What's a good OSS alternative that works with iOS and Linux? Anything that's audited? (perhaps that's asking for too much)
I agree, and I wish we had more power in these things than just forking. Now that I know Bitwarden took VC money, I'm also fucking out of this mess, and here I was about to renew for the 5th year in a row.
Fuck VC's, they ruin everything good. Can I say that here? It's true.
The entire finance industry has a disdain for "lifestyle businesses", that just generate enough profits for the founders and employees to live on, but will never generate an exit beyond that. I get why, but for utility products, a solid lifestyle for the employees and a useful product for users is enough, and should be enough.
And can be enough if you don't need large quantities of investment capital. If you don't _need_ it, but _want_ it to get fabulously wealthy... well, "lifestyle business" is not the path to that, by definition.
It's almost like the interests of those who want to get fabulously wealthy -- whether founders or investors -- become misaligned with the interests of the users, even steeper/faster than when you "just" have a "lifestyle business".
The thing is, founders can get fabulously wealthy with a lifestyle business or at least very wealthy, but it might take longer. But all the established money seeking rent parked at VC firms can't get a cut if you don't play ball with them.
> But all the established money seeking rent parked at VC firms can't get a cut if you don't play ball with them.
OK, but why does a founder care about that? Either they think their business model can't get them to a sustainable lifestyle business without external capital investment... or they want to get more-than-lifestyle-business wealthy, right?
Lifestyle businesses have a big flaw in American culture though; our safety net is not enough to make "meets expenses" a tenable long-term approach. We basically have to aim for a big wad of savings for later in life, which incentivizes going for exits and cash-outs.
VueScan (hamrick.com) is a very good example of a successful lifestyle business (first release in 1998). The founder and his son work on the product full-time. I don't think they have any other staff, but I could be wrong.
Perhaps, I would hope that a sustainable lifestyle business would be able to pay employees and founders enough to build a comfortable retirement nest egg through savings, investments, and compound interest.
I feel so happy that we have created "billion dollar global platforms" instead of universal healthcare or ensuring everyone was sleeping indoors. Woo-hoo!
You can definitely say that here. To me the problem isn't exactly VCs, it's the expectation of rapid, open-ended growth that ruins good products and companies. Of course, the driver for that is often VCs, but it can come from other places too.
Upvote for keepassxc. I've been using it and its predecessor with the same database file for something like 15 years and have seen many of these services come and go in the meantime. It will outlive Bitwarden for sure.
In your opinion, what would the ideal password management business model be?
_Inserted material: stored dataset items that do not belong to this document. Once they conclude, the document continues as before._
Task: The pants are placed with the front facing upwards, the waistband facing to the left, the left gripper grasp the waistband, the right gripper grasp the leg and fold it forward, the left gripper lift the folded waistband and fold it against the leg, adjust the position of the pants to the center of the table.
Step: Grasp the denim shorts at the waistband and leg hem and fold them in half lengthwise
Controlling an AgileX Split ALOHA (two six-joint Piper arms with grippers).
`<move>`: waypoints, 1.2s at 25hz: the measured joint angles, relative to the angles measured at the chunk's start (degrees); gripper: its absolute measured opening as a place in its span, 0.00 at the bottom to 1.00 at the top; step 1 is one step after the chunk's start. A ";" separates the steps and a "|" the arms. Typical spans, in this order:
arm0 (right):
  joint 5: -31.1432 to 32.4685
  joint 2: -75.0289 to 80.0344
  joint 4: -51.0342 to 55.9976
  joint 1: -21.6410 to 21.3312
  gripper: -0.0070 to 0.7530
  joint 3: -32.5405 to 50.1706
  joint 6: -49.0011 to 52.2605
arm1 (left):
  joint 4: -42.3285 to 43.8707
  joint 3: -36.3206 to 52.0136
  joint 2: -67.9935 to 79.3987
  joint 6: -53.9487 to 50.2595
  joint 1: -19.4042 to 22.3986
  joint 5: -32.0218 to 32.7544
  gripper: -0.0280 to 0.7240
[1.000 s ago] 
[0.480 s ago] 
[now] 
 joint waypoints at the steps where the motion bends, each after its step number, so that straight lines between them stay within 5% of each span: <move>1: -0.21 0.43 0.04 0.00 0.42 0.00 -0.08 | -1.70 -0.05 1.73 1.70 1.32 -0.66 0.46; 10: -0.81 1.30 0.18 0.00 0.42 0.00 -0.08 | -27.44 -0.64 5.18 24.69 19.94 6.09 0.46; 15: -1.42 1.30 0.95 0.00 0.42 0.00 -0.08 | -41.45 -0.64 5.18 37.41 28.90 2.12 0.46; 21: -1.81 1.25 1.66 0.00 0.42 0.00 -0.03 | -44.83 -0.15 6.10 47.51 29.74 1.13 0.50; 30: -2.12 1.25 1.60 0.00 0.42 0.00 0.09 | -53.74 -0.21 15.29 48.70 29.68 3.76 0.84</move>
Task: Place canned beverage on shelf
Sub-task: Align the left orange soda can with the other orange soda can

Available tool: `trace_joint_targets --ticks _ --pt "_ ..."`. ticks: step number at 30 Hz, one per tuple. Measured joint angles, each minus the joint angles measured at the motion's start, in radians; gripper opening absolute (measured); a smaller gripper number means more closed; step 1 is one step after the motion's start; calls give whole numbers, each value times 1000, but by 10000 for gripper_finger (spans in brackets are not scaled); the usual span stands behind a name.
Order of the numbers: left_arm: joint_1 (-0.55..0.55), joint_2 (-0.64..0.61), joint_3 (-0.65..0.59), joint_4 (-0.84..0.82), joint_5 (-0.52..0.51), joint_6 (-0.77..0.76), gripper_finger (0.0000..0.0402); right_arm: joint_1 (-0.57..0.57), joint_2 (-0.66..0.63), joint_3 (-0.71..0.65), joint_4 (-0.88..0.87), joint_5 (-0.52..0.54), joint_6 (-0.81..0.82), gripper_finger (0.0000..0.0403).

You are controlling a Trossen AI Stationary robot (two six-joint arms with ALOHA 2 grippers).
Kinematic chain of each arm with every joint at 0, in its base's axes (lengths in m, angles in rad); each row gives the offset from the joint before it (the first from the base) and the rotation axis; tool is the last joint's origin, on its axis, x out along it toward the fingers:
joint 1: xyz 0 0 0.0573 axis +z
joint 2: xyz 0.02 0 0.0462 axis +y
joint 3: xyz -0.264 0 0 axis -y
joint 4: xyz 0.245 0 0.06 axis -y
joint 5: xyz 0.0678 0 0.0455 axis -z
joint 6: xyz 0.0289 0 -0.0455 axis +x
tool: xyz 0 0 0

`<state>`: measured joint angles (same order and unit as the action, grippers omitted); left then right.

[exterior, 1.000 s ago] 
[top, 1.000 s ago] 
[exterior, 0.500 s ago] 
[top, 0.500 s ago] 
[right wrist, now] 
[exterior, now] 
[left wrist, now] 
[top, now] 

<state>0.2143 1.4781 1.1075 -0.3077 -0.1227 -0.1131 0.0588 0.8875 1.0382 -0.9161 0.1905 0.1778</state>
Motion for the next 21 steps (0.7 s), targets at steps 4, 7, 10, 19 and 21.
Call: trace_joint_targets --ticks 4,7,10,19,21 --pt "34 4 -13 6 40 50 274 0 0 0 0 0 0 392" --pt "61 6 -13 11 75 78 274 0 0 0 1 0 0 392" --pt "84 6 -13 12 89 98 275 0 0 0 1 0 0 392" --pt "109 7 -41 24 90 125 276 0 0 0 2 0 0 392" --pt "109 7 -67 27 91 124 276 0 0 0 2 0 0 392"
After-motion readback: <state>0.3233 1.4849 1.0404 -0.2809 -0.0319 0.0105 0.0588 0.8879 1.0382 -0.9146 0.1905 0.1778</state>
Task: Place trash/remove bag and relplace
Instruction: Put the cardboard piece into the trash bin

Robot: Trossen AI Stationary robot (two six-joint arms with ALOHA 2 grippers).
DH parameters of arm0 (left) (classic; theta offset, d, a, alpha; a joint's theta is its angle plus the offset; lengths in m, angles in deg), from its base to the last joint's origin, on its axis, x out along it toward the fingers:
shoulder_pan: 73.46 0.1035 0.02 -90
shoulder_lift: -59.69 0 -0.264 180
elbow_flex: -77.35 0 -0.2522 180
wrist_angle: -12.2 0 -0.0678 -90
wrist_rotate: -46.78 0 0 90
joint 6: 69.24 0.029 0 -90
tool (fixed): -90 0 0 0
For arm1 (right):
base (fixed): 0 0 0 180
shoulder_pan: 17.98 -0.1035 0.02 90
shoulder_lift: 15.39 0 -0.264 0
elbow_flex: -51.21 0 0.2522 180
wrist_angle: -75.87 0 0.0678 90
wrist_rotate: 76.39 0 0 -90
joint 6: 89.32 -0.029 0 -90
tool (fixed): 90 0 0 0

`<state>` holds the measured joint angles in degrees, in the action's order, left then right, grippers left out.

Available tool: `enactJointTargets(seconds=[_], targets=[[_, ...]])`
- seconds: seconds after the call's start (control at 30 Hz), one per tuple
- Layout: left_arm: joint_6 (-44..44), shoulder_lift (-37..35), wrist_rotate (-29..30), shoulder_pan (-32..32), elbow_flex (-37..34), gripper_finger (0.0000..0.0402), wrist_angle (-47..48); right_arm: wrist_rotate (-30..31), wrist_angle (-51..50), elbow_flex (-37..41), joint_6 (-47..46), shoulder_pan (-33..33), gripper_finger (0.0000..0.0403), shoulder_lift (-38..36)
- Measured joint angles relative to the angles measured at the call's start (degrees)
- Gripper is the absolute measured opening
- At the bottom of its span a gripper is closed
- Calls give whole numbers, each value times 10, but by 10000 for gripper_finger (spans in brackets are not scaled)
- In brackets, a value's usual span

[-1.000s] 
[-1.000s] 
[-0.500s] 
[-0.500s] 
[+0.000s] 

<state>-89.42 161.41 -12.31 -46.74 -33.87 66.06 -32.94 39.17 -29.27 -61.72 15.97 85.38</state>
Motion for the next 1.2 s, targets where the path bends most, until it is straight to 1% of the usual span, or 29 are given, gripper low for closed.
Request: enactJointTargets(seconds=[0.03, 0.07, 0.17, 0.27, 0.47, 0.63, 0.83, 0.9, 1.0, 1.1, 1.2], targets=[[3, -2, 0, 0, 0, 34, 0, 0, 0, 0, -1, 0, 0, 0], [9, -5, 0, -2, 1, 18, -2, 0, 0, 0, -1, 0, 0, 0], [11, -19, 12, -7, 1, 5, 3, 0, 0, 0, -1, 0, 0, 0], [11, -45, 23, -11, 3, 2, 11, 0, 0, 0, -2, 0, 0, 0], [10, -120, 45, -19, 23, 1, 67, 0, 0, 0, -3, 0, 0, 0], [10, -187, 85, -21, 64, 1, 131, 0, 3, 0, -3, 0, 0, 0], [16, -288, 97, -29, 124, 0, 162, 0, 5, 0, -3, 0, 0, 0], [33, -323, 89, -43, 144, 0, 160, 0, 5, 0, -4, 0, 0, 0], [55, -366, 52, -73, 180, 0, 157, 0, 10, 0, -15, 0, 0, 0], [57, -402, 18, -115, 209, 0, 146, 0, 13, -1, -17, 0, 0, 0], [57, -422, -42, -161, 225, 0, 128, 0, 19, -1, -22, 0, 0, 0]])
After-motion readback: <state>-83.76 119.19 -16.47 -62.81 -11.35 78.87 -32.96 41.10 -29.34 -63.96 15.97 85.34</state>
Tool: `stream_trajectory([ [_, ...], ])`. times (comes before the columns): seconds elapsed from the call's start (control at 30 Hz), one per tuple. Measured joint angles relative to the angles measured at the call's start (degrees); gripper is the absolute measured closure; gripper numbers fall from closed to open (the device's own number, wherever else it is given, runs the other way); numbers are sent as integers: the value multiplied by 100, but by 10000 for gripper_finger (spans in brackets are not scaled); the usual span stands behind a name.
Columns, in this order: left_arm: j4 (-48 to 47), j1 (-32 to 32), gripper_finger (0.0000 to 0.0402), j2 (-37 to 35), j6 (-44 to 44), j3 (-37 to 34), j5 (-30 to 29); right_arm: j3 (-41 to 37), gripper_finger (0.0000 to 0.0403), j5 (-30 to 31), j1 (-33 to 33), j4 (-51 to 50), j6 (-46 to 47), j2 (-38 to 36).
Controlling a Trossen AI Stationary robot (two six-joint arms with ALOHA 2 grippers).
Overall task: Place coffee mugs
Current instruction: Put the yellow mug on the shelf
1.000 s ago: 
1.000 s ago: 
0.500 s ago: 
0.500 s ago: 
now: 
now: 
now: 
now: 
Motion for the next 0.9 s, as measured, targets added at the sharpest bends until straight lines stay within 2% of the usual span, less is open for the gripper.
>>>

A non-profit like Signal? (Not rhetorical, actually curious what people want here.)
As a thought experiment, let's say there are 1000 people who get annoyed when a software product they use takes VC funding. For those 1000 people to sustain a software product with a team of 5 for 10 years at 150k average per head. you'd need 7.5MM dollars just to break even. That's $7,500 per user, or $750 per year. I doubt many people would be willing to pay that just to have a product that never takes VC funding.
And note that's just to cover labor costs. If you want it audited, that's a solid 25k per audit. Operating costs for website and infrastructure, etc. Now if the product was exceptional and beat out other products in the space and generally had a slice of the pie, the number of users would increase and per user cost would decrease. But also doing as much with a team of 5 is no small feat.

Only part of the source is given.